Instructions may include code (e.g., in source code format, binary
code format, executable code format, or any other suitable format
of code). The instructions, when executed by the one or more
processors, cause the processing circuitry 210 to perform the
various processes described herein. Specifically, the instructions,
when executed, cause the processing circuitry 210 to complete
electronic documents, as discussed herein.
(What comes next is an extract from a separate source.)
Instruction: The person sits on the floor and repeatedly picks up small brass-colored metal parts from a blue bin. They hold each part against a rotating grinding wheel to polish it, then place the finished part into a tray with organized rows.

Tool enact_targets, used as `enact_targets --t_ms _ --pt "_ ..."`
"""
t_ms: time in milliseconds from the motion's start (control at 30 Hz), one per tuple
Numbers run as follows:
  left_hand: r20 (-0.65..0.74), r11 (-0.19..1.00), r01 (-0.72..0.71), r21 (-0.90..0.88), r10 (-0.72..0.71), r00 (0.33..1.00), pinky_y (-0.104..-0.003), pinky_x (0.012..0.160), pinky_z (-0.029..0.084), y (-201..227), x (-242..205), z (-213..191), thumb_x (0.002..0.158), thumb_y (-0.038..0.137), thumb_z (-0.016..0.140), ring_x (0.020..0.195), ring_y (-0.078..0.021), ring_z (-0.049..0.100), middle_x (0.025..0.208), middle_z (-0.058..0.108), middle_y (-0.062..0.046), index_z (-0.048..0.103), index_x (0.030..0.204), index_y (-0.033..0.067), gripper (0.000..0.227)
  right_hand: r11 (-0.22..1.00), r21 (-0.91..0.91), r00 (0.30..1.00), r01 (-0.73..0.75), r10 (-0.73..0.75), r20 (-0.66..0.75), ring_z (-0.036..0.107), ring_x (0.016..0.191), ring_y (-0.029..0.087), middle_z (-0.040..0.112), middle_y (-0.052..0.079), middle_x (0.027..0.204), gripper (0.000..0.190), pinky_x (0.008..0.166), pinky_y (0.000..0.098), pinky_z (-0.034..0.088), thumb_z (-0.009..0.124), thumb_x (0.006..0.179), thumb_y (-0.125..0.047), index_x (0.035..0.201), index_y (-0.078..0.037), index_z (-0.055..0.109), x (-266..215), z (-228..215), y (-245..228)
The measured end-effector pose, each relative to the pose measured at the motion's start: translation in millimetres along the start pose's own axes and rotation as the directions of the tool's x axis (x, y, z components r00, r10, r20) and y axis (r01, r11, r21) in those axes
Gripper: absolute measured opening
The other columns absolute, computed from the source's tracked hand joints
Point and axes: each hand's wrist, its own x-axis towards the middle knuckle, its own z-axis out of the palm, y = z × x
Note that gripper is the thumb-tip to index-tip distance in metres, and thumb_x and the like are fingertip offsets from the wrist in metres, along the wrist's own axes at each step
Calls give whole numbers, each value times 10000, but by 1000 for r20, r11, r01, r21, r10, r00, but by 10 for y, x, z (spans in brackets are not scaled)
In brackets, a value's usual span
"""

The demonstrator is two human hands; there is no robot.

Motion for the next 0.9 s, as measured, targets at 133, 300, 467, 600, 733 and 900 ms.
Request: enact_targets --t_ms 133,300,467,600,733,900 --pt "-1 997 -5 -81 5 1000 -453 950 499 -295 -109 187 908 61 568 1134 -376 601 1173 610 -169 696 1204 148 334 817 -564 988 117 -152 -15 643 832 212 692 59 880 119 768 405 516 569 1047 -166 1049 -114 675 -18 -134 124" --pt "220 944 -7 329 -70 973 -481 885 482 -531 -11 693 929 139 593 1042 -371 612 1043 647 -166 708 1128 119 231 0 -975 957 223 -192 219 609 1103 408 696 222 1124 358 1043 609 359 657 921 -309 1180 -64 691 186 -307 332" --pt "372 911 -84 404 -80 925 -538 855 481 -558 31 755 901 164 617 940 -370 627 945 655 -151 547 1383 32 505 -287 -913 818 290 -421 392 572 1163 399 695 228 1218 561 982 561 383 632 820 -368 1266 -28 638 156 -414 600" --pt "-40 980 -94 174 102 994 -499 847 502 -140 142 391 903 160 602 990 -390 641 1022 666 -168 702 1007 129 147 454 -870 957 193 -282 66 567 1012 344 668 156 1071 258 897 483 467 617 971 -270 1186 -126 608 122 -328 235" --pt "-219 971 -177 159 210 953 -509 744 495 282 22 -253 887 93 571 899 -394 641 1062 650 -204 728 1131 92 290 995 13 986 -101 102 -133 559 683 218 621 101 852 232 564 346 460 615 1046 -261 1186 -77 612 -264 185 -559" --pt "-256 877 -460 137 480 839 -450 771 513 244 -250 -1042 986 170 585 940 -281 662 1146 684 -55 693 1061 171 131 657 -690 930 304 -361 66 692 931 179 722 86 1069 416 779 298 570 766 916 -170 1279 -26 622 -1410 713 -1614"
[0039] The storage 220 may be magnetic storage, optical storage,
and the like, and may be realized, for example, as flash memory or
other memory technology, CD-ROM, Digital Versatile Disks (DVDs), or
any other medium which can be used to store the desired
information.
[0040] The OCR processor 230 may include, but is not limited to, a
feature and/or pattern recognition processor (RP) 235 configured to
identify patterns, features, or both, in unstructured data sets.
Specifically, in an embodiment, the OCR processor 230 is configured
to identify at least characters in the unstructured data. The
identified characters may be utilized to create a dataset including
data required for verification of a request.
[0041] The network interface 240 allows the complete data generator
120 to communicate with the enterprise system 130, the database
140, the data sources 150, or a combination of, for the purpose of,
for example, collecting metadata, retrieving data, storing data,
and the like.
[0042] It should be understood that the embodiments described
herein are not limited to the specific architecture illustrated in
FIG. 2, and other architectures may be equally used without
departing from the scope of the disclosed embodiments.
[0043] FIG. 3 is an example flowchart 300 illustrating a method for
completing an electronic document according to an embodiment. In an
embodiment, the method may be performed by a complete data
generator (e.g., the complete data generator 120). In an example
implementation, the electronic document may be an electronic
receipt (e.g., an image showing a scanned receipt).
[0044] At S310, a dataset is created based on the electronic
document including information related to a transaction. The
electronic document may include, but is not limited to,
unstructured data, semi-structured data, structured data with
structure that is unanticipated or unannounced, or a combination
thereof. In an embodiment, S310 may further include analyzing the
electronic document using optical character recognition (OCR) to
determine data in the electronic document, identifying key fields
in the data, identifying values in the data, or a combination
thereof. Creating datasets based on electronic documents is
described further herein below with respect to FIG. 4.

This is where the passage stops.